■ **What you will do**
Pick out every line in the data below that holds "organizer".

#### Data to examine ####

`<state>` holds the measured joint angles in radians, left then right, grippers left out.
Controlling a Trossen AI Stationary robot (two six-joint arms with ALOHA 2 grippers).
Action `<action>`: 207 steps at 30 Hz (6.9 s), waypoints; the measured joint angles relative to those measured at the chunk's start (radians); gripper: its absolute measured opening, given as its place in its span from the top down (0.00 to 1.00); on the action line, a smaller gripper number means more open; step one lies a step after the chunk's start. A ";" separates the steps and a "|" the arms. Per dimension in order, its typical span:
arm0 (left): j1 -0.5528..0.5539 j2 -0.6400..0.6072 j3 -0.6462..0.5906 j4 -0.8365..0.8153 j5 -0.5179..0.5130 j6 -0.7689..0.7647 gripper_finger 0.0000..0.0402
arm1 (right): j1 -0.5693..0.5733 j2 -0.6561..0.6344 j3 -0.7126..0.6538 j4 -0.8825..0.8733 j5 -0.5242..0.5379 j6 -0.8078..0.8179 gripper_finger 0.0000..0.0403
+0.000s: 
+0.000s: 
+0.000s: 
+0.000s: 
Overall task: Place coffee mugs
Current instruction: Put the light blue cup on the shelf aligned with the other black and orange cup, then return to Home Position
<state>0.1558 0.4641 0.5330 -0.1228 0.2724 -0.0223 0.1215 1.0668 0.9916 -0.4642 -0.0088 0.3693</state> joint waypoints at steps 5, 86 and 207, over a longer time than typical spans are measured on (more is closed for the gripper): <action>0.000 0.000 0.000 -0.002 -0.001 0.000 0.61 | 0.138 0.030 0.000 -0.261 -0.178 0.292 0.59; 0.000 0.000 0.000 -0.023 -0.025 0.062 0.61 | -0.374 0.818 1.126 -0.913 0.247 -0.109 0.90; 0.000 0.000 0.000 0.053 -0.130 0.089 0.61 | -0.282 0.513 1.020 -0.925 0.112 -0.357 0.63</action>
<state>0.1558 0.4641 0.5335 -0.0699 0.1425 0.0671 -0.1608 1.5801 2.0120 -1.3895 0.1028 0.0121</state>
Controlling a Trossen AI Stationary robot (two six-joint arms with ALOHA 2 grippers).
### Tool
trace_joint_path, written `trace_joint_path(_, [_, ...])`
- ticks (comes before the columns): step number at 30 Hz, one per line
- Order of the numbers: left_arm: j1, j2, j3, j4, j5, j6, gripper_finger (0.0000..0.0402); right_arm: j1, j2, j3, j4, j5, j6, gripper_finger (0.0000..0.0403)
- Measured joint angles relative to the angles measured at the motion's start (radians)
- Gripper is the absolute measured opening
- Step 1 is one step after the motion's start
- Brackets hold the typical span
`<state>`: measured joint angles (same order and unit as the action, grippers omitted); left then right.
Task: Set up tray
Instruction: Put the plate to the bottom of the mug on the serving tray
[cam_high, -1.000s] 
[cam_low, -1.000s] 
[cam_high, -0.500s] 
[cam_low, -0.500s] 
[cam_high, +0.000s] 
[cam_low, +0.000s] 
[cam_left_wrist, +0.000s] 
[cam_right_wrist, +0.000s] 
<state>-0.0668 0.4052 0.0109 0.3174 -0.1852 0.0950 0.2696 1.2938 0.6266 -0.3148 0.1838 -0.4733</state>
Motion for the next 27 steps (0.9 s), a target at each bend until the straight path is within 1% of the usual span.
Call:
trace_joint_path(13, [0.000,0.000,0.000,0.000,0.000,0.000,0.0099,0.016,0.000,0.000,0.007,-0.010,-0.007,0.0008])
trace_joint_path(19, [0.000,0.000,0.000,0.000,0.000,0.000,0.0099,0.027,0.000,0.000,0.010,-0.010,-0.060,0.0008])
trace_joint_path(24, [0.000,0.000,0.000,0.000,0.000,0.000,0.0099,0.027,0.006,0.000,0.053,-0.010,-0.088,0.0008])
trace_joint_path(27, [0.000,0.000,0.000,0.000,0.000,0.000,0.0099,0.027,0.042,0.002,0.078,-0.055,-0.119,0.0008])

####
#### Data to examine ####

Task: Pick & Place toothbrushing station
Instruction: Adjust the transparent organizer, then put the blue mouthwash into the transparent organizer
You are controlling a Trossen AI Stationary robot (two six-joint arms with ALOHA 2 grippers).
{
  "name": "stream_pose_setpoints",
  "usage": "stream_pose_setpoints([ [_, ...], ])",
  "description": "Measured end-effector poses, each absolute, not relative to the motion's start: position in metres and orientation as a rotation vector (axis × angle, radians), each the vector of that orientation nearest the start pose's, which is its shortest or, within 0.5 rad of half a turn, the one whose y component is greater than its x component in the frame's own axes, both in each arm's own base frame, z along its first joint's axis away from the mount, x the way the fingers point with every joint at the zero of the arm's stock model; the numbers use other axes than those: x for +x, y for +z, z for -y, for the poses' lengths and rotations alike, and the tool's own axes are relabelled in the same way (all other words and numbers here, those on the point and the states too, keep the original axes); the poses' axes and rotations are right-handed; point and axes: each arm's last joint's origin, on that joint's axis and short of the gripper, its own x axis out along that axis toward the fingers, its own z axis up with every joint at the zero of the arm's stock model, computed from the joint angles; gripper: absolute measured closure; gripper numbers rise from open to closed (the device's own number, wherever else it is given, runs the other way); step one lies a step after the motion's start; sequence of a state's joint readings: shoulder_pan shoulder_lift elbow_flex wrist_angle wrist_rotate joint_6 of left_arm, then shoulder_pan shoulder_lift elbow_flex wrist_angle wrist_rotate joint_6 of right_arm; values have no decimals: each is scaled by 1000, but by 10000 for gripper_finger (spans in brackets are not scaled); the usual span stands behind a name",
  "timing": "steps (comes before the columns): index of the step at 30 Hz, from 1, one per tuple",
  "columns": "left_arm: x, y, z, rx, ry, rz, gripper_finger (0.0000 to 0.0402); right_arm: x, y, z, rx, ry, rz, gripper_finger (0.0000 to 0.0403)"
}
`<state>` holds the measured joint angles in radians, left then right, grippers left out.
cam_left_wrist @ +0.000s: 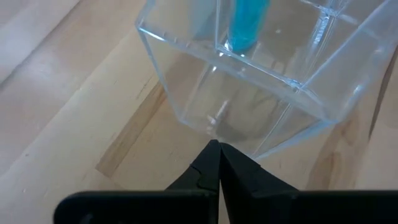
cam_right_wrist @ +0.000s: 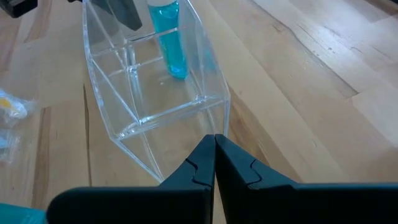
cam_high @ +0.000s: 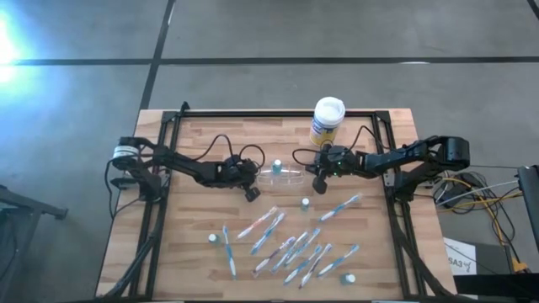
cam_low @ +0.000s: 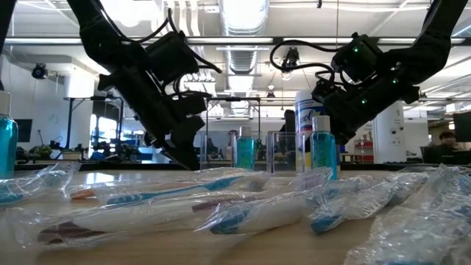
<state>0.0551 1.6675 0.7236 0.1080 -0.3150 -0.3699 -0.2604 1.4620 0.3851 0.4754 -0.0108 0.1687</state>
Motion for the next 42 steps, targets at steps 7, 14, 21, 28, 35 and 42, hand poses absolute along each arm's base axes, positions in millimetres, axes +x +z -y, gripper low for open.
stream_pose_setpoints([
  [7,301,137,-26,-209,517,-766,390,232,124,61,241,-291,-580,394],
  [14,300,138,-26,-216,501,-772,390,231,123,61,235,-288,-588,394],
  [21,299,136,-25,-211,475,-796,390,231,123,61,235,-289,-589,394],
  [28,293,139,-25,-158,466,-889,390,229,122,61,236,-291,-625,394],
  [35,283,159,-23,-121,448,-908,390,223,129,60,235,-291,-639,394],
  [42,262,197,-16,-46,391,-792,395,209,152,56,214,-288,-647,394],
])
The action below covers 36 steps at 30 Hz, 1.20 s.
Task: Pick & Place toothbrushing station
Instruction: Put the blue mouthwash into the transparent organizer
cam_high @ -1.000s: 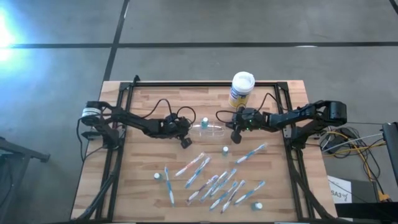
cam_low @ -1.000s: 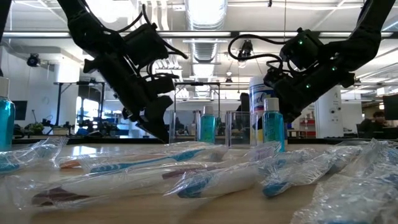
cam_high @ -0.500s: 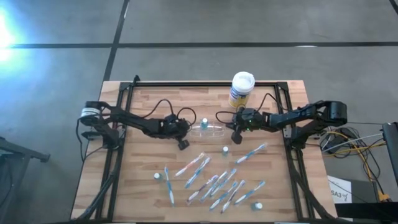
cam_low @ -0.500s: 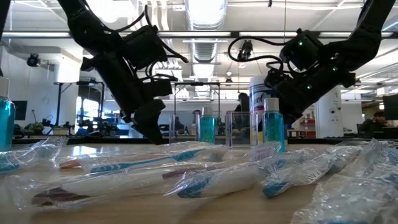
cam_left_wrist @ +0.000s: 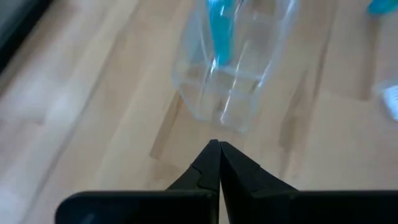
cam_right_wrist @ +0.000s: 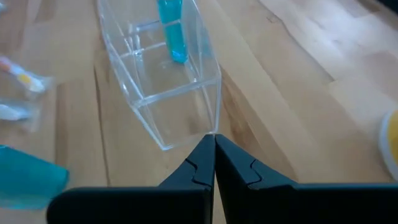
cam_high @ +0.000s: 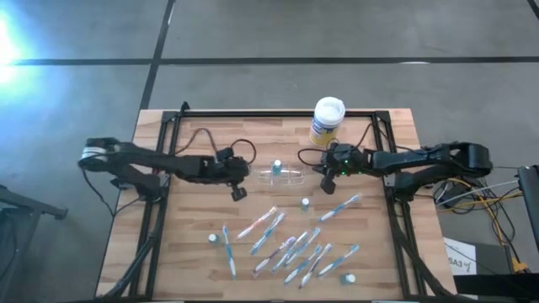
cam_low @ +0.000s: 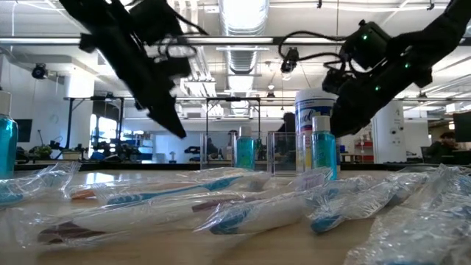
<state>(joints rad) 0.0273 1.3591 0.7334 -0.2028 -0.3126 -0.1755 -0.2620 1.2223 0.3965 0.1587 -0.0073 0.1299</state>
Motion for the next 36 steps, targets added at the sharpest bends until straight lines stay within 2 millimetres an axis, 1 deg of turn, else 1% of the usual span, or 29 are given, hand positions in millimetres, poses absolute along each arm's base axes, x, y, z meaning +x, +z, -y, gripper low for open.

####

■ **Response**
Instruction: Adjust the transparent organizer, then put the blue mouthwash into the transparent organizer
Instruction: Put the blue mouthwash into the transparent organizer

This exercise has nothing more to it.